Prompt: Reproduce, exactly and in full, only the lines below from the one containing "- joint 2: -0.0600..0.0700" through the one containing "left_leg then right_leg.".

The data:
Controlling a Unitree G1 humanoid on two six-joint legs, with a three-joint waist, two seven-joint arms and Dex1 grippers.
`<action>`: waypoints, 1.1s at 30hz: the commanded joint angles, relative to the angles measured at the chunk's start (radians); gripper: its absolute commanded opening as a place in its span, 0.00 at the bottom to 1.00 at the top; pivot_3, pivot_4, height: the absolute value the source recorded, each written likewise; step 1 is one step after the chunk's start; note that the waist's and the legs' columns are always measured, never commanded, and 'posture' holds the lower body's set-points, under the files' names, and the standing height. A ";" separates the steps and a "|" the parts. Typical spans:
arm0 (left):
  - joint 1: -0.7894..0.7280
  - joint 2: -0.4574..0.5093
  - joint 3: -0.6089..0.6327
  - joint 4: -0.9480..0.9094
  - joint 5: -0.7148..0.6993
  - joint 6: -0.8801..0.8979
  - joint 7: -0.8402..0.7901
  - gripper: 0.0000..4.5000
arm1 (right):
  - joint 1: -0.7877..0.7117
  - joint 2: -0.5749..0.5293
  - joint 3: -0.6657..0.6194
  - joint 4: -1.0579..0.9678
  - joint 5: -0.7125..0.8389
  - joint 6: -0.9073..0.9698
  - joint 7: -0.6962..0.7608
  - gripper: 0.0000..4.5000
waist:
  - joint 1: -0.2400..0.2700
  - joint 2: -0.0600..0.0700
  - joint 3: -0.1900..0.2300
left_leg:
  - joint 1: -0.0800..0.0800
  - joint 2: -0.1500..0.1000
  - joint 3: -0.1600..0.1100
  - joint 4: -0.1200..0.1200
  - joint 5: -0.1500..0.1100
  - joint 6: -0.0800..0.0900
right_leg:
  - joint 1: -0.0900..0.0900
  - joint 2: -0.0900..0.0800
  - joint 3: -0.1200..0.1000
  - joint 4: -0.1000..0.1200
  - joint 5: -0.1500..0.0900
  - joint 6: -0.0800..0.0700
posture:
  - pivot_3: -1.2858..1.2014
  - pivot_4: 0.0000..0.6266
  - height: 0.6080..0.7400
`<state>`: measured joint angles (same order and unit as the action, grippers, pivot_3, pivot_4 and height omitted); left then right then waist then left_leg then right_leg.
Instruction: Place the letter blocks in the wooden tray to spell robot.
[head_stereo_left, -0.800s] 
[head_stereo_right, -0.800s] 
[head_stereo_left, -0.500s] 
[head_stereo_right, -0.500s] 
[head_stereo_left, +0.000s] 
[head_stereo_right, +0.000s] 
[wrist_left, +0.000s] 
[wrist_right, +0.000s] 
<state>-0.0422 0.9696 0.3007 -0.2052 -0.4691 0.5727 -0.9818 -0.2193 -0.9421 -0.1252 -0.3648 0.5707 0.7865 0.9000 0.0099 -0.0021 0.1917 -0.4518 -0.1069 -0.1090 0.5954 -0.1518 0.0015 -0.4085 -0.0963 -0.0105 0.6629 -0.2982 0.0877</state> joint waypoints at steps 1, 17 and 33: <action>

Worked solution:
  - joint 2: -0.0600..0.0700
  - joint 3: -0.1900..0.2300
left_leg:
  - joint 1: -0.0800..0.0800
  - joint 2: -0.1500..0.1000
  - joint 3: -0.1600..0.1100
  - joint 4: -0.1200..0.1200
  - joint 5: -0.1500..0.1100
  - joint 6: -0.0800..0.0900
right_leg:
  - joint 1: -0.0900..0.0900
  - joint 2: -0.0900..0.0800
  - joint 3: -0.1200..0.1000
  - joint 4: -0.1000..0.1200
  - joint 5: -0.1500..0.0900
  - joint 6: -0.0800..0.0700
posture:
  - pivot_3: -1.2858..1.2014
  - pivot_4: 0.0000..0.6266
  - height: 0.6080..0.7400
`<state>`: measured joint angles (same order and unit as the action, grippers, pivot_3, pivot_4 and height omitted); left then right then waist then left_leg then right_leg.

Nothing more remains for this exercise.